La crise sanitaire a conduit à un retour à une alimentation basée sur des produits régionaux. Les fruits et légumes bio n’ont jamais fait l’objet auparavant d’une telle demande. La Suisse progresse-t-elle donc en matière de variété des semences?

François Meienberg : Oui et non. Pour ce qui est de la préservation des variétés anciennes, nous sommes sur la bonne voie : Pro Specie Rara gère plus de 4700 variétés. Toutefois, cela ne suffit pas. Cette diversité doit aussi se retrouver dans les champs et dans les assiettes. Beaucoup a été fait dans les pépinières privées, mais dans les champs des paysans, il faut encore améliorer la biodiversité.

Dans le monde, 15 variétés de plantes et 8 espèces animales seulement sont à la base de notre alimentation. Pour quelles raisons la biodiversité est-elle si importante?

La diversité dans les champs et dans notre alimentation ainsi que la préservation d’un pool génétique permet à l’agriculture de mieux s’armer contre les effets du changement climatique. Plus nous avons de diversité d’espèces, et donc de biodiversité, plus nous pouvons nous adapter à l’évolution du climat grâce à des variétés présentant des caractéristiques différentes. Il s’agit de la seule opportunité pour nous de garder un rendement constant des cultures en dépit des bouleversements climatiques.

Au contraire des pays du Sud, en Suisse, on peut impunément multiplier, transmettre et vendre des semences. Pourquoi PSR s’engage-t-elle sur le plan politique alors qu’ici la situation semble satisfaisante?

Il existe aussi des restrictions en Suis-se. Ainsi, par exemple, les semences peuvent uniquement être vendues avec un passeport phytosanitaire à des acheteurs commerciaux. Pour la vente à des paysans, les variétés doivent être enregistrées, ce qui est seulement le cas d’une petite fraction de nos quelques 4700 variétés. Les conditions-cadres doivent être conçues de sorte que la diversité variétale ne soit pas tuée dans l’œuf par des ordonnances.

De quelles conditions-cadres s’agit-il?

Durant ces 70 dernières années, l’État a adopté des lois qui sont axées sur les besoins de ce que l’on appelle le système semencier formel. On entend par là des systèmes de semences dominés par des entreprises professionnelles, comme on les trouve en Suisse et dans de nombreux pays industrialisés. En revanche, les systèmes semenciers des pays du Sud, dans lesquels les paysannes et les paysans produisent 80 % de leurs propres semences, sont victimes de la législation actuelle.

L’exploitation durable de la diversité variétale est également menacée dans les pays du Nord.
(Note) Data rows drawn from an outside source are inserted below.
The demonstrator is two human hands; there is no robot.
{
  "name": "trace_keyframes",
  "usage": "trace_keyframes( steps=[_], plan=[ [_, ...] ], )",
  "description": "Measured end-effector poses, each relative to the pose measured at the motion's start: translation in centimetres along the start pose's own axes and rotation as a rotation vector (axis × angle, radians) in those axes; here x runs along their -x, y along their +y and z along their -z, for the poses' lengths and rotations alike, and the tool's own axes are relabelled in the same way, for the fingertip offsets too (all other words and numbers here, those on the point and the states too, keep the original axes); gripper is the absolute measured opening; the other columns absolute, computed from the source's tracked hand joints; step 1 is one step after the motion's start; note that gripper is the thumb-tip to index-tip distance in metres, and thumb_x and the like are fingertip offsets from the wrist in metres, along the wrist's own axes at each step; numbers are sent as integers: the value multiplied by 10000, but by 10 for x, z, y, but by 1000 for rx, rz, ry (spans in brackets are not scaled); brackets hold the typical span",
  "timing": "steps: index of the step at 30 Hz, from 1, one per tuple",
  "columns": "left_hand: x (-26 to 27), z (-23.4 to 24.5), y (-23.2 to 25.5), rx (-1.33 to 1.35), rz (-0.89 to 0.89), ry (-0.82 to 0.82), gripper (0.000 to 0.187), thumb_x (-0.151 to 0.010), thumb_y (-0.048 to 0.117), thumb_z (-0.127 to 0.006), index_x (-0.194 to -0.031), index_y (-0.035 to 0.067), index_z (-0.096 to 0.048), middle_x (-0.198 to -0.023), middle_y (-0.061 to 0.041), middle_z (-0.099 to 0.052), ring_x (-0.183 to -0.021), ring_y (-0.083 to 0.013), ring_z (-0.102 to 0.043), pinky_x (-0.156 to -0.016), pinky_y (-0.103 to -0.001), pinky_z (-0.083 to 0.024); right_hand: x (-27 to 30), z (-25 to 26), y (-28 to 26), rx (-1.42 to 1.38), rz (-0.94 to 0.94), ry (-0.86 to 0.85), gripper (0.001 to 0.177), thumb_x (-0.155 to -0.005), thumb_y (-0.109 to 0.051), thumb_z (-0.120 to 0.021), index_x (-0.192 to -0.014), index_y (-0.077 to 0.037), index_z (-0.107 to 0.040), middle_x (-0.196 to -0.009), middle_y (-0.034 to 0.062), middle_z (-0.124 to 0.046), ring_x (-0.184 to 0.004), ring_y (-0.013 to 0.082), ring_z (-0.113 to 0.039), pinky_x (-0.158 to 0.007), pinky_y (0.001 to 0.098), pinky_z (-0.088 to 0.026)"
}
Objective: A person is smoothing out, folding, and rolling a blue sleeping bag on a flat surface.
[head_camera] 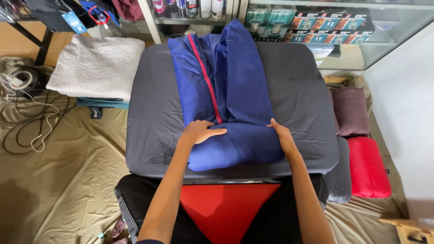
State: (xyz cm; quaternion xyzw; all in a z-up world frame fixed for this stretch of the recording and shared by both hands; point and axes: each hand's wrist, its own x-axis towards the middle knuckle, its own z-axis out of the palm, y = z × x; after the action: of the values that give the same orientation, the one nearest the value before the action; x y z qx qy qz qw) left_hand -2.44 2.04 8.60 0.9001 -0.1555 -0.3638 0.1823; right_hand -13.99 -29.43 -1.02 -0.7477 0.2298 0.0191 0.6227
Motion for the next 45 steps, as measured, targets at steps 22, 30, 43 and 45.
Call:
trace_keyframes(
  steps=[22,30,43,45],
  plan=[
    [-167,-83,-30,-41,-120,173,557,-901,232,-590,-1424,43,-600,-1431,-194,-580,-1318,-416,-559,-1033,-515,-530,-37,25,-8,546,48,-92,327,-935,-367,-617,-1109,-121,-743,-1069,210,-745,-1112,394,-666,-996,513,-492],
    [-151,-68,-34,172,-139,76,423,-962,158,-439,-1309,92,-672,-1336,-195,-661,-1308,-413,-573,-1053,-517,-499,-166,-76,-21,651,430,-10,360,-987,-458,-658,-1227,-192,-696,-986,90,-690,-990,325,-696,-879,457,-560],
    [-158,-69,-10,31,-68,83,576,-1004,338,-507,-1502,65,-408,-1263,-323,-663,-1215,-468,-645,-987,-568,-541,-223,-131,-39,842,354,-126,415,-1082,-532,-418,-1295,-285,-675,-1176,15,-694,-1211,302,-590,-981,542,-531],
    [-154,-67,-8,6,-79,63,556,-1001,308,-515,-1492,56,-440,-1258,-328,-664,-1217,-476,-640,-989,-569,-536,-239,-143,-44,831,444,-35,427,-1085,-564,-441,-1316,-268,-643,-1114,31,-659,-1175,292,-589,-957,514,-541]
  ],
)
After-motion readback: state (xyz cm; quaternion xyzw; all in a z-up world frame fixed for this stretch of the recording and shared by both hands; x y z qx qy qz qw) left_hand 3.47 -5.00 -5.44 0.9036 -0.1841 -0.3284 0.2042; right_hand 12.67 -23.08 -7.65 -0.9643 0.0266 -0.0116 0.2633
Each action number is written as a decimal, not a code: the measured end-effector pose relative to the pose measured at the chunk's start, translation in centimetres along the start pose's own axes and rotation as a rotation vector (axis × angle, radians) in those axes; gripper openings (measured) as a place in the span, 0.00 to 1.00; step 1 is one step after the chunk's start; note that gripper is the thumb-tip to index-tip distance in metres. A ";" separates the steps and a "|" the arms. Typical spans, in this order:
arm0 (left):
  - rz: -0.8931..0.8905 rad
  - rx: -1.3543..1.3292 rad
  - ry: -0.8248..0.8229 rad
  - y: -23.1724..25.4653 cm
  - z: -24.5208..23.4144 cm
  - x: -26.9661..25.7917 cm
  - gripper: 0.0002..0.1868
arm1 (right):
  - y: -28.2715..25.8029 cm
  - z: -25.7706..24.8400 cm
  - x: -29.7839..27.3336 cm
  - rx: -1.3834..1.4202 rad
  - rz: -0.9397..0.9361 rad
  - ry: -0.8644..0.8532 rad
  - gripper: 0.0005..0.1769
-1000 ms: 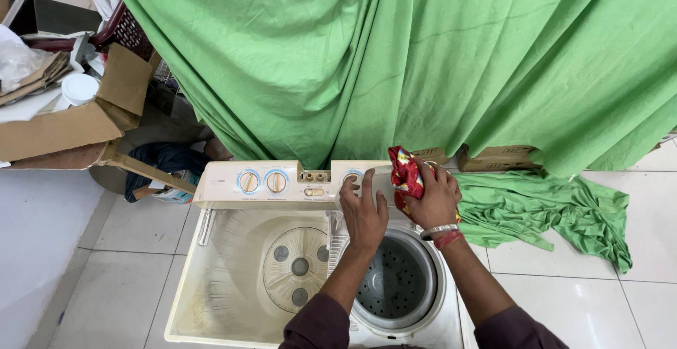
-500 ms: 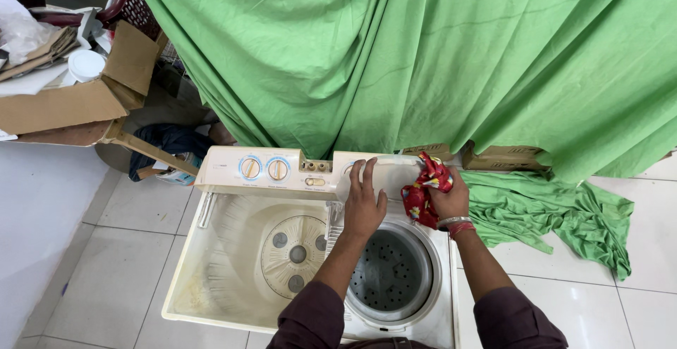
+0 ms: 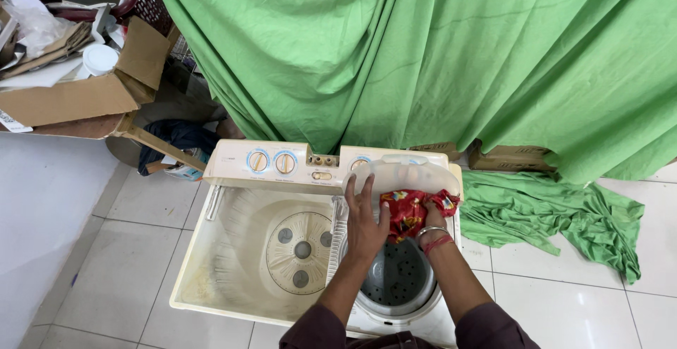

On oublie ici que l’on doit une grande partie de la diversité actuelle à des systèmes de semences paysannes. Un changement de mentalité s’impose donc d’urgence, tout comme des lois instaurant de bonnes conditions d’innovation dans le système semencier paysan et informel. La législation actuelle assortie de brevets, de protections des obtentions végétales et d’ordonnances sur les semences menace la diversité.

François Meienberg, responsable politique chez Pro Specie Rara.